● Activity:
Filter the lines below, copying only those with the string "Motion".

──────────────────────────────

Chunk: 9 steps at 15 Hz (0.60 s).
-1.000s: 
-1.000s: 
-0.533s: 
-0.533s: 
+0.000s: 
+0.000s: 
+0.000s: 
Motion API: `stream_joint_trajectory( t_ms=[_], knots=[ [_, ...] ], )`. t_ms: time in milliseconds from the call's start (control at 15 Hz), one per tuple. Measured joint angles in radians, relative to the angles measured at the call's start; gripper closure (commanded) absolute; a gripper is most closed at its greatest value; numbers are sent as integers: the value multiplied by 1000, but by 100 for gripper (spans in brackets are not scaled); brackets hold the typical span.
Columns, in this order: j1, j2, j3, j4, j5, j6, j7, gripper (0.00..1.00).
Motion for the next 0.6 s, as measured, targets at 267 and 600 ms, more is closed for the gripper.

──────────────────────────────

● Task output:
Motion API: `stream_joint_trajectory( t_ms=[_], knots=[ [_, ...] ], )`. t_ms: time in milliseconds from the call's start (control at 15 Hz), one per tuple. Measured joint angles in radians, relative to the angles measured at the call's start; gripper closure (commanded) absolute; a gripper is most closed at its greatest value; numbers are sent as integers: the value multiplied by 1000, but by 100 for gripper (spans in brackets are not scaled); brackets hold the typical span.
Motion for the next 0.6 s, as measured, targets at 267 and 600 ms, more is closed for the gripper.

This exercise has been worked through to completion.